** Opening Material for this exercise block **

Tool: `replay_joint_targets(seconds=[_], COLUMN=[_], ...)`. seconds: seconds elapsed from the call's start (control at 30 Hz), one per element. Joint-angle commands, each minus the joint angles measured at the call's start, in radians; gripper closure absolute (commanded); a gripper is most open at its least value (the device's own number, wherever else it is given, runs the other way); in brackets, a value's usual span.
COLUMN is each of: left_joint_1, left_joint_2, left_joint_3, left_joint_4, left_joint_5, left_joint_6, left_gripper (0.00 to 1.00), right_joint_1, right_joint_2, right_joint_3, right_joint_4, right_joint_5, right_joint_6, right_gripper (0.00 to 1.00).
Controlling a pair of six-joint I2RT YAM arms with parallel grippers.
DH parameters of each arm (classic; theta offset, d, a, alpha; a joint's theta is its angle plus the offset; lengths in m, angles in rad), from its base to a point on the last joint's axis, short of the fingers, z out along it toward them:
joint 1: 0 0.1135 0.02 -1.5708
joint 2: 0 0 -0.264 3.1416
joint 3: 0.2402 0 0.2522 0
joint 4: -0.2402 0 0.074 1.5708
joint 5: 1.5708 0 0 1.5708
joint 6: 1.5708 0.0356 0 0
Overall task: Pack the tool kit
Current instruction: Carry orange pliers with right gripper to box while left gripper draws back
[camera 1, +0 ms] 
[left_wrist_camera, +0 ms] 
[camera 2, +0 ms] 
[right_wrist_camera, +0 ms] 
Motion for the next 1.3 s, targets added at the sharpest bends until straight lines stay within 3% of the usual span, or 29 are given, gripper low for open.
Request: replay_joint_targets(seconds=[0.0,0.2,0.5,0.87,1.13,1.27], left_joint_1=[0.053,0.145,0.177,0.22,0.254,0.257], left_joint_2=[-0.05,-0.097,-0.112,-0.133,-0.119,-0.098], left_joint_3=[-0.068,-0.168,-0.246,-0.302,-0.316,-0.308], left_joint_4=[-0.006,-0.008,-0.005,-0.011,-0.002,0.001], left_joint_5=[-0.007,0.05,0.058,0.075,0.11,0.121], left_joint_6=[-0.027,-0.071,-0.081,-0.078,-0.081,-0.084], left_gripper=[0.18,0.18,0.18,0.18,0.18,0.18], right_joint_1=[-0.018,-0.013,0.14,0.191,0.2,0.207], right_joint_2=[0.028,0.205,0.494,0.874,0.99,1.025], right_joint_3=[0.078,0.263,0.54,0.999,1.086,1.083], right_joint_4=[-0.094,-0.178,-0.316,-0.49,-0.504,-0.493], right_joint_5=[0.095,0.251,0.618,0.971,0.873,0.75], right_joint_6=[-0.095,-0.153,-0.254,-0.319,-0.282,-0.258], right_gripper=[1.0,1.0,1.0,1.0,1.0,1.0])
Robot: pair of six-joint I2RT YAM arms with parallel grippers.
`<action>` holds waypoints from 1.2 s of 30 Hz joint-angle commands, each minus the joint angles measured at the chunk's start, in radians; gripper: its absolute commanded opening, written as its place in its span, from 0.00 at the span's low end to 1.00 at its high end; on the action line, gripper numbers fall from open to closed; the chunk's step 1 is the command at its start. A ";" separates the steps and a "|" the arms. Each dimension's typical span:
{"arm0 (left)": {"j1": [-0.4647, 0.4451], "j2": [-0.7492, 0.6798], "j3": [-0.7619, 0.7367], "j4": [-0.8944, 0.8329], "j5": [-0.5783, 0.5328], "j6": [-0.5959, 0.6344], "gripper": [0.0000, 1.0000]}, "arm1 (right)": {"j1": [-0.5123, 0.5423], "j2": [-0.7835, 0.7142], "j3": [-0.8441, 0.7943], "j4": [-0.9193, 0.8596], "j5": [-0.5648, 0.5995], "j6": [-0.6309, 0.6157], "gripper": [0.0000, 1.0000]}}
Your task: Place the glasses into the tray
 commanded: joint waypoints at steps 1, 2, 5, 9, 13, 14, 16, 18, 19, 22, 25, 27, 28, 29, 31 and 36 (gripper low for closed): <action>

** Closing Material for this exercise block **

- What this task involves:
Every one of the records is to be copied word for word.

- Response to the task:
Tool: `replay_joint_targets(seconds=[_], COLUMN=[_], ...)`. seconds: seconds elapsed from the call's start (control at 30 Hz), one per element. Joint-angle commands, each minus the joint angles measured at the call's start, in radians; gripper closure absolute (commanded); a gripper is most open at its least value (the device's own number, wherever else it is given, runs the other way); in brackets, a value's usual span.
COLUMN is each of: left_joint_1, left_joint_2, left_joint_3, left_joint_4, left_joint_5, left_joint_6, left_gripper (0.00 to 1.00), right_joint_1, right_joint_2, right_joint_3, right_joint_4, right_joint_5, right_joint_6, right_gripper (0.00 to 1.00).
Controlling a pair of six-joint I2RT YAM arms with parallel grippers.
DH parameters of each arm (classic; theta offset, d, a, alpha; a joint's theta is its angle plus the offset; lengths in m, angles in rad), from its base to a point on the last joint's axis, short of the fingers, z out along it toward them:
joint 1: 0 0.1135 0.02 -1.5708
joint 2: 0 0 -0.264 3.1416
joint 3: 0.2402 0 0.2522 0
joint 4: -0.2402 0 0.074 1.5708
joint 5: 1.5708 0 0 1.5708
joint 6: 1.5708 0.0356 0 0
Overall task: Pack the tool kit
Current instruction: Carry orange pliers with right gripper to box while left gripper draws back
[camera 1, +0 ms] 
[left_wrist_camera, +0 ms] 
[camera 2, +0 ms] 
[right_wrist_camera, +0 ms] 
Motion for the next 1.3 s, targets added at the sharpest bends until straight lines stay within 3% of the usual span, or 29 are given, gripper low for open.
Request: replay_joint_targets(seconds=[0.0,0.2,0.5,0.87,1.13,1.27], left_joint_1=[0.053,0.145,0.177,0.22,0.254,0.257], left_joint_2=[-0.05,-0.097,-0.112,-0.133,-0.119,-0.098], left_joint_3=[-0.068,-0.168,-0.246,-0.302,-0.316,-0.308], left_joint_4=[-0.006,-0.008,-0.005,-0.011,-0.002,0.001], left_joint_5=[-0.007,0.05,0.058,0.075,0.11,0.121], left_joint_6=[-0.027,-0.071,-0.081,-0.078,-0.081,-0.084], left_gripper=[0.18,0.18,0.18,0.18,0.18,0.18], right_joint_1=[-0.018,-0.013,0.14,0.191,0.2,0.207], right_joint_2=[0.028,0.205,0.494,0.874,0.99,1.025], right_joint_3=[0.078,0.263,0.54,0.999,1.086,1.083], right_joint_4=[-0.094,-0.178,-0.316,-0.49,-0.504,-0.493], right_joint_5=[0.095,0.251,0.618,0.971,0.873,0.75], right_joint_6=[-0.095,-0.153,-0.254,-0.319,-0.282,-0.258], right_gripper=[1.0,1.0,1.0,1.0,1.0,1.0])
Robot: pair of six-joint I2RT YAM arms with parallel grippers.
`<action>` holds waypoints from 1.2 s of 30 Hz joint-angle commands, each minus the joint angles measured at the chunk's start, in radians; gripper: its absolute commanded opening, written as its place in its span, from 0.00 at the span's low end to 1.00 at its high end; on the action line, gripper numbers fall from open to closed; the chunk's step 1 is the command at its start. A ";" separates the steps and a "|" the arms. Each dimension's typical span:
{"arm0 (left)": {"j1": [-0.4647, 0.4451], "j2": [-0.7492, 0.6798], "j3": [-0.7619, 0.7367], "j4": [-0.8944, 0.8329], "j5": [-0.5783, 0.5328], "j6": [-0.5959, 0.6344], "gripper": [0.0000, 1.0000]}, "arm1 (right)": {"j1": [-0.5123, 0.5423], "j2": [-0.7835, 0.7142], "j3": [-0.8441, 0.7943], "j4": [-0.9193, 0.8596], "j5": [-0.5648, 0.5995], "j6": [-0.6309, 0.6157], "gripper": [0.0000, 1.0000]}}
Your task: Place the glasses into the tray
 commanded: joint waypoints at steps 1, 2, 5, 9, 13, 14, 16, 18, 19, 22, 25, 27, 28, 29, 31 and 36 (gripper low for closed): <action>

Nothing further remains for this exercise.